§ TASK GOAL
Whenever the word "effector" appears in a line of the listing, copy that line.

§ STUDY MATERIAL
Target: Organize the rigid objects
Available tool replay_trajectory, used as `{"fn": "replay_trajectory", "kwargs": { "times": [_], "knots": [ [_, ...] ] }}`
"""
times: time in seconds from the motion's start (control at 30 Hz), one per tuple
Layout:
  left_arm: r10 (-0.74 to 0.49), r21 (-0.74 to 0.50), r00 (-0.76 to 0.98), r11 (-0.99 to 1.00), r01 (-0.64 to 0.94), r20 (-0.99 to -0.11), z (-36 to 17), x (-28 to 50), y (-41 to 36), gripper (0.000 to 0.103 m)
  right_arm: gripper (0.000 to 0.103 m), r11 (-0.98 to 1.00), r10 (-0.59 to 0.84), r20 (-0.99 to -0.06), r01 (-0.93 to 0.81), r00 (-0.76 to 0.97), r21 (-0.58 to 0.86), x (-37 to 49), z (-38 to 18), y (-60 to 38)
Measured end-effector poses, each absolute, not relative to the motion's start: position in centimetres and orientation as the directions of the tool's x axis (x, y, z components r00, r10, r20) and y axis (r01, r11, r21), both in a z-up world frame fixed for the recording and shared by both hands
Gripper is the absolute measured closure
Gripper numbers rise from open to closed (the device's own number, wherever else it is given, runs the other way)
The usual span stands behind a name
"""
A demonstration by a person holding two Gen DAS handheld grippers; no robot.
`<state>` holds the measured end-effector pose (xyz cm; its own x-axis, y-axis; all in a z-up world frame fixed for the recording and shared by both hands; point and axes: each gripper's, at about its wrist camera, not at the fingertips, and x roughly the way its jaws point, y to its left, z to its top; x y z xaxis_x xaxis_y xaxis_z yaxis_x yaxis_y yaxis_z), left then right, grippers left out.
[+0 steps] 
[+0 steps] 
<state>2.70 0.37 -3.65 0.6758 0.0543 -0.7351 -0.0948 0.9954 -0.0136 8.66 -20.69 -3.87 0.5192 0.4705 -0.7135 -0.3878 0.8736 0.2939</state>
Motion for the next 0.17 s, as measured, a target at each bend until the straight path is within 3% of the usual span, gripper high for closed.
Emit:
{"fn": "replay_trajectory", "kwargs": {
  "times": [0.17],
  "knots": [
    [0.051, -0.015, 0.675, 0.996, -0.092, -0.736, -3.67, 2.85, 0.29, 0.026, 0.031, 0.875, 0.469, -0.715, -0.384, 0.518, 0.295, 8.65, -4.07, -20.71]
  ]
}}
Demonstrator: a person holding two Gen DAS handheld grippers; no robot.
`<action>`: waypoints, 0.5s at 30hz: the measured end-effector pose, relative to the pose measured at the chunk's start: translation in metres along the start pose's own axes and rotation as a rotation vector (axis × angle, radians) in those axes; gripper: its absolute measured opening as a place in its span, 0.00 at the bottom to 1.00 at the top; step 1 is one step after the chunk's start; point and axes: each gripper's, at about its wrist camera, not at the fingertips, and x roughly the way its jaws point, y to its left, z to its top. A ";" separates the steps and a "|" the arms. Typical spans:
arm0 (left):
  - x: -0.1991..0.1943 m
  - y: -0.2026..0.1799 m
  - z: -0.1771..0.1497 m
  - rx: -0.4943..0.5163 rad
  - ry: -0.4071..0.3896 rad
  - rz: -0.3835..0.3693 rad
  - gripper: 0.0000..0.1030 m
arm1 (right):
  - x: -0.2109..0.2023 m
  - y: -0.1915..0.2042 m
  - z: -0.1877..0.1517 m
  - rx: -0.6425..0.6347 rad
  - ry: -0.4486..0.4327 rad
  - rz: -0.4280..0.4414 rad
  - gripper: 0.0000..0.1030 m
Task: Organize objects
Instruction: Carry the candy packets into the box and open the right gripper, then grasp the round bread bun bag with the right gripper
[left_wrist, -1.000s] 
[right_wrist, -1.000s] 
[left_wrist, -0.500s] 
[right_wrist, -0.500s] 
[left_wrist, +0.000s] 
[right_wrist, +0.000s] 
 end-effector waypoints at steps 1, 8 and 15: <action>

§ COMPLETED EXERCISE
Measured end-effector poses, each absolute, not relative to the motion's start: position in centimetres and orientation as the directions of the tool's x axis (x, y, z components r00, r10, r20) and y axis (r01, r11, r21), both in a z-up world frame fixed for the recording and shared by both hands
`<state>` holds the measured end-effector pose (xyz cm; its own x-axis, y-axis; all in a z-up world frame fixed for the recording and shared by both hands; point and axes: each gripper's, at about its wrist camera, not at the fingertips, and x roughly the way its jaws point, y to its left, z to its top; x y z xaxis_x xaxis_y xaxis_z yaxis_x yaxis_y yaxis_z), left then right, grippers left out.
`<action>`: waypoints, 0.5s at 30hz: the measured end-effector pose, relative to the pose measured at the chunk's start: translation in metres along the start pose's own axes and rotation as a rotation vector (axis × angle, radians) in those axes; gripper: its absolute measured opening as a place in its span, 0.00 at the bottom to 1.00 at the top; step 1 is one step after the chunk's start; point and axes: each gripper's, at about its wrist camera, not at the fingertips, and x roughly the way its jaws point, y to its left, z to its top. A ";" separates the steps and a "|" the arms. Typical spans:
 end-effector waypoints at steps 1, 8 and 15: <action>

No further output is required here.